Для Гессе «двойственность» человеческой природы – дихотомия животного, воплощенного в образе Степного волка, и божественного – во многом мнима, ибо на самом деле граница между этими двумя ипостасями размыта, а сами «сущности» взаимопроникающи. И все же двойственность существует.

Когда в «Магическом театре» перед героем было поставлено первое зеркало, дающее как бы абрис его личности, он увидел

«жуткую, внутренне подвижную, внутренне кипящую и мятущуюся картину – себя самого <…>, а внутри этого Гарри – степного волка, дикого, прекрасного, но растерянно и испуганно глядящего волка, в глазах которого вспыхивали то злость, то печаль <…> Печально, печально глядел <…> текущий, наполовину сформировавшийся волк своими прекрасными дикими глазами» [Г., Т.2, с. 356–357].

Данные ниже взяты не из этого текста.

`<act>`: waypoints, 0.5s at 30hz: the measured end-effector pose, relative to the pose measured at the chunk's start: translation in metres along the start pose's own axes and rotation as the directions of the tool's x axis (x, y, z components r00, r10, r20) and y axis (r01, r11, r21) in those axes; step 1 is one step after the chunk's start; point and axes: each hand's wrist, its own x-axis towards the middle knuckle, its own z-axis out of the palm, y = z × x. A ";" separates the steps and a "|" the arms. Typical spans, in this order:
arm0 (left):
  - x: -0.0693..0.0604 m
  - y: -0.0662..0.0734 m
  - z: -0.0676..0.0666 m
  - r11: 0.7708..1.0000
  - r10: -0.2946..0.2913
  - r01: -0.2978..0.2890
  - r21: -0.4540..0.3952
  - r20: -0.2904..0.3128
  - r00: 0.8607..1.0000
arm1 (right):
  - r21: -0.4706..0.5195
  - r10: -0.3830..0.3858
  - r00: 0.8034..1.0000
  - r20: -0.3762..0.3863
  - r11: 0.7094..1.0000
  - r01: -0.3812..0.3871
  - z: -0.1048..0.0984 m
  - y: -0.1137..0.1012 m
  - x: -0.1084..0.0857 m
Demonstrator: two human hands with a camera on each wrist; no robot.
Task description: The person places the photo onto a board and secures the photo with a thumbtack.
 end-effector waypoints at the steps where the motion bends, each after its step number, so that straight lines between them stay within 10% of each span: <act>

Это видение героя Гессе удивительным образом перекликается с рассказом Набокова о первой пульсации «Лолиты» в его творческом воображении: это был образ, якобы навеянный реальным документом – газетным сообщением

«об обезьяне в парижском зоопарке, которая после многих месяцев улещиваний со стороны ученых наконец набросала углем первый рисунок, когда-либо исполненный животным, и этот рисунок, воспроизведенный в статье, изображал решетку клетки, в которой бедный зверь был заключен» [Н1., Т.2, с.573].

Образ несчастного зверя, заключенного в клетке и осознающего, что он в ней заключен, – таков «начальный озноб вдохновения» [Н1., Т.2, с.573], предварявший появление Гумберта Г.

Без параллели с печальным зверем в клетке Германа Гессе связь этого набоковского видения с образом Гумберта Г. не совсем понятна[130]. И поскольку тот газетный текст о нарисовавшей собственную клетку обезьяне, на который ссылается Набоков, не найден, можно с большой долей уверенности предположить, что именно герой Гессе и явился толчком к рождению образа Гумберта Г., а рассказ о газетной заметке – столь любимый Набоковым игровой отвлекающий маневр.

129

«Трансцендентная гимнастика» Цинцинната Ц. предвосхитила самоуничтожающую медитацию Вайльда в романе «Лаура» [НЛ., с. 82–88, 94–96, 98, 108].

130

Анализ роли этого образа в философско-эстетической системе романа «Лолита» см.: Злочевская А.В. Русский Эрос в романе Владимира Набокова «Лолита» // Вестник Моск. ун-та. Серия 9. Филология. 2004. № 4. С.44–56.